### What this task involves
Using the data below, gather each line that includes the word "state".

....

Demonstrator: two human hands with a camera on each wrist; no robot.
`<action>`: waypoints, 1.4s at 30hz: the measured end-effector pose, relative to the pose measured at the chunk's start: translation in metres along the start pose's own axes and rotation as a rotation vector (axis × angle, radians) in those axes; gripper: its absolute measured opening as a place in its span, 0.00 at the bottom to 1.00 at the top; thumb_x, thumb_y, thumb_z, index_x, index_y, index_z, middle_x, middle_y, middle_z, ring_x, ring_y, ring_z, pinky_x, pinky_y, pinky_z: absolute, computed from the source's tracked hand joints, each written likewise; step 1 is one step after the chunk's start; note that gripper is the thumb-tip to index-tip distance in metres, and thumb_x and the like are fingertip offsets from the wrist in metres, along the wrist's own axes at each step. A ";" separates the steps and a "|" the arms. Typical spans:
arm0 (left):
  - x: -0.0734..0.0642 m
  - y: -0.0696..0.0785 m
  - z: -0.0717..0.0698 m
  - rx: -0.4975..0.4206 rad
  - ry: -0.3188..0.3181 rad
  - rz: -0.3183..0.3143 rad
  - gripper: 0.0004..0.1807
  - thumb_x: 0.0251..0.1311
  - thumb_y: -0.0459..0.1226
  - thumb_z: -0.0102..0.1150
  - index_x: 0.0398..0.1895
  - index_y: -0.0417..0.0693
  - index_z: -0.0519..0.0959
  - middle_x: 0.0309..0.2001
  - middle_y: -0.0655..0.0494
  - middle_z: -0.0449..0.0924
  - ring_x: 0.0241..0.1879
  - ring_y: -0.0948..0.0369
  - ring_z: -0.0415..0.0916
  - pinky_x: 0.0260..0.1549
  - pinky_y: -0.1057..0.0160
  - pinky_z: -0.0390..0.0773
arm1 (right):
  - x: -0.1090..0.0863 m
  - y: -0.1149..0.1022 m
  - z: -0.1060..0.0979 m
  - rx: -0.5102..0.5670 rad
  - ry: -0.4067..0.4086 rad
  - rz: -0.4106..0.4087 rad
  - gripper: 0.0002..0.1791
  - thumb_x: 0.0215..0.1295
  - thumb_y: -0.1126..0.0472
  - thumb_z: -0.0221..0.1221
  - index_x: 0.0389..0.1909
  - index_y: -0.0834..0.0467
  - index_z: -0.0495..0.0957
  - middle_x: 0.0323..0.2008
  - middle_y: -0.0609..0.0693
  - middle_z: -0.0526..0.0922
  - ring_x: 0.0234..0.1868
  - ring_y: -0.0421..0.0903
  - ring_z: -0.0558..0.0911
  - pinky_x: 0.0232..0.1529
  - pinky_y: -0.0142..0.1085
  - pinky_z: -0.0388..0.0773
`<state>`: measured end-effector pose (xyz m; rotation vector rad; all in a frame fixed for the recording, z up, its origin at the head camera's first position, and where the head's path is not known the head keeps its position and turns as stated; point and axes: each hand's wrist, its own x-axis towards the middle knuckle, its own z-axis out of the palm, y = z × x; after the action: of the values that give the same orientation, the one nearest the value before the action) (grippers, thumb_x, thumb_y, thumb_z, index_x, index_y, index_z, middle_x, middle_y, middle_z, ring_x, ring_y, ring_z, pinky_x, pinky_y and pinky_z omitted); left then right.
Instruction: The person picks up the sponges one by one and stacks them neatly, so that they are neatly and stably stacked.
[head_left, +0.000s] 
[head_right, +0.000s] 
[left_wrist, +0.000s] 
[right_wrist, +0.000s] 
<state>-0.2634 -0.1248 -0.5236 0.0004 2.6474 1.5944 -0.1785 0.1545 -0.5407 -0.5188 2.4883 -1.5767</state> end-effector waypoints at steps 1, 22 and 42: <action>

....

### Response below
`<state>`: measured end-effector pose (xyz m; rotation vector rad; all in a frame fixed for the recording, z up, its origin at the head camera's first position, and where the head's path is not known the head keeps its position and turns as stated; point and axes: each hand's wrist, its own x-axis towards the middle knuckle, its own z-axis out of the palm, y = z × x; after the action: of the values that give the same orientation, the one nearest the value before the action) (grippers, thumb_x, thumb_y, thumb_z, index_x, index_y, index_z, middle_x, middle_y, middle_z, ring_x, ring_y, ring_z, pinky_x, pinky_y and pinky_z omitted); left then right.
<state>-0.2634 -0.1248 -0.5236 0.0004 2.6474 1.5944 -0.1785 0.1545 -0.5407 -0.5188 2.4883 -1.5767</state> end-effector waypoints at steps 1, 22 and 42: <action>

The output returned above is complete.